Data in this exercise below:
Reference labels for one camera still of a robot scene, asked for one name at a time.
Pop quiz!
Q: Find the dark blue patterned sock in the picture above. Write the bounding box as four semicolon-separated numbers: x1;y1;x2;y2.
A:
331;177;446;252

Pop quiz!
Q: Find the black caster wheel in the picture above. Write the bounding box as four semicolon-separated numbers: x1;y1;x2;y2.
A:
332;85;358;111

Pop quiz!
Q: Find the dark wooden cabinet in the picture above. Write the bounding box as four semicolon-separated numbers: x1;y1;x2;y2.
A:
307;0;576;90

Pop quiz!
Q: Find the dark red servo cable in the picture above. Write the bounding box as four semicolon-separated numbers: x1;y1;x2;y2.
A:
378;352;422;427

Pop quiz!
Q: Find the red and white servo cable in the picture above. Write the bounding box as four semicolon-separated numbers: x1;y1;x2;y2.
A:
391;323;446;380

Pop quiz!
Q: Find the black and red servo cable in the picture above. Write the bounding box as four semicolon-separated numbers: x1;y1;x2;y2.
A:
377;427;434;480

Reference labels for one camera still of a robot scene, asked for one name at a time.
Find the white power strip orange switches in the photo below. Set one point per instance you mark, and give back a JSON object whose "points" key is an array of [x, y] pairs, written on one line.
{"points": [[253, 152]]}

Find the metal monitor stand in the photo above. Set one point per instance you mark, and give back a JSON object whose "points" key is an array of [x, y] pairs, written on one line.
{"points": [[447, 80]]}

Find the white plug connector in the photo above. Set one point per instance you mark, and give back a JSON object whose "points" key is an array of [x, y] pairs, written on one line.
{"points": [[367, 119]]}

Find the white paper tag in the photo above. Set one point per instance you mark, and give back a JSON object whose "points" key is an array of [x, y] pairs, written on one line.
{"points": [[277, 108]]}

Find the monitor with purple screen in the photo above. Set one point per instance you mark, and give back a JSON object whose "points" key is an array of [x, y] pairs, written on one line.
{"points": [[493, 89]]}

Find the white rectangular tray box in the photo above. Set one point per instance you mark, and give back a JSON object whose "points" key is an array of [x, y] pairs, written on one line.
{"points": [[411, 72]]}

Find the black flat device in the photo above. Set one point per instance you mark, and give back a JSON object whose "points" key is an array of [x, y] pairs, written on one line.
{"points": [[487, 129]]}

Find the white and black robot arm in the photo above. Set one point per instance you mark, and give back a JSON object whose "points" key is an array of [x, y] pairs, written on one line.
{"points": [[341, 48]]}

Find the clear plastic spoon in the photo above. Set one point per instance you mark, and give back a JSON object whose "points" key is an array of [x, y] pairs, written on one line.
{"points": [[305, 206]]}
End of Data in this exercise.
Above are the records; retype them all without a single difference.

Reference labels for one camera still of a robot scene, asked for one name at a time.
Pop quiz!
Q: Find the dark blue patterned sock in the picture above. Write the bounding box as four semicolon-separated numbers: x1;y1;x2;y2.
A:
331;177;446;252

Pop quiz!
Q: Find the black caster wheel in the picture above. Write the bounding box as four semicolon-separated numbers: x1;y1;x2;y2.
A:
332;85;358;111

Pop quiz!
Q: Find the dark wooden cabinet in the picture above. Write the bounding box as four semicolon-separated numbers: x1;y1;x2;y2.
A:
307;0;576;90

Pop quiz!
Q: Find the dark red servo cable in the picture above. Write the bounding box as four semicolon-separated numbers: x1;y1;x2;y2.
A:
378;352;422;427

Pop quiz!
Q: Find the red and white servo cable in the picture above. Write the bounding box as four semicolon-separated numbers: x1;y1;x2;y2.
A:
391;323;446;380

Pop quiz!
Q: Find the black and red servo cable in the picture above. Write the bounding box as four semicolon-separated numbers: x1;y1;x2;y2.
A:
377;427;434;480

Reference labels for one camera still of a robot scene, asked for one name at a time.
Find the white power strip orange switches in the photo below. Set one point per instance you mark, and give back a JSON object whose "points" key is an array of [x, y] pairs, written on one line.
{"points": [[253, 152]]}

Find the metal monitor stand in the photo above. Set one point per instance you mark, and give back a JSON object whose "points" key is an array of [x, y] pairs, written on one line.
{"points": [[447, 80]]}

Find the white plug connector in the photo above. Set one point per instance you mark, and give back a JSON object whose "points" key is an array of [x, y] pairs, written on one line.
{"points": [[367, 119]]}

Find the white paper tag in the photo above. Set one point per instance you mark, and give back a JSON object whose "points" key is an array of [x, y] pairs, written on one line.
{"points": [[277, 108]]}

Find the monitor with purple screen in the photo above. Set one point per instance you mark, and give back a JSON object whose "points" key is an array of [x, y] pairs, written on one line.
{"points": [[493, 89]]}

Find the white rectangular tray box in the photo above. Set one point per instance you mark, and give back a JSON object whose "points" key is an array of [x, y] pairs, written on one line.
{"points": [[411, 72]]}

Find the black flat device in the photo above. Set one point per instance you mark, and give back a JSON object whose "points" key is an array of [x, y] pairs, written on one line.
{"points": [[487, 129]]}

Find the white and black robot arm in the photo above. Set one point per instance you mark, and give back a JSON object whose "points" key is an array of [x, y] pairs, written on one line.
{"points": [[341, 48]]}

Find the clear plastic spoon in the photo above. Set one point per instance you mark, and give back a JSON object whose "points" key is an array of [x, y] pairs, written on one line.
{"points": [[305, 206]]}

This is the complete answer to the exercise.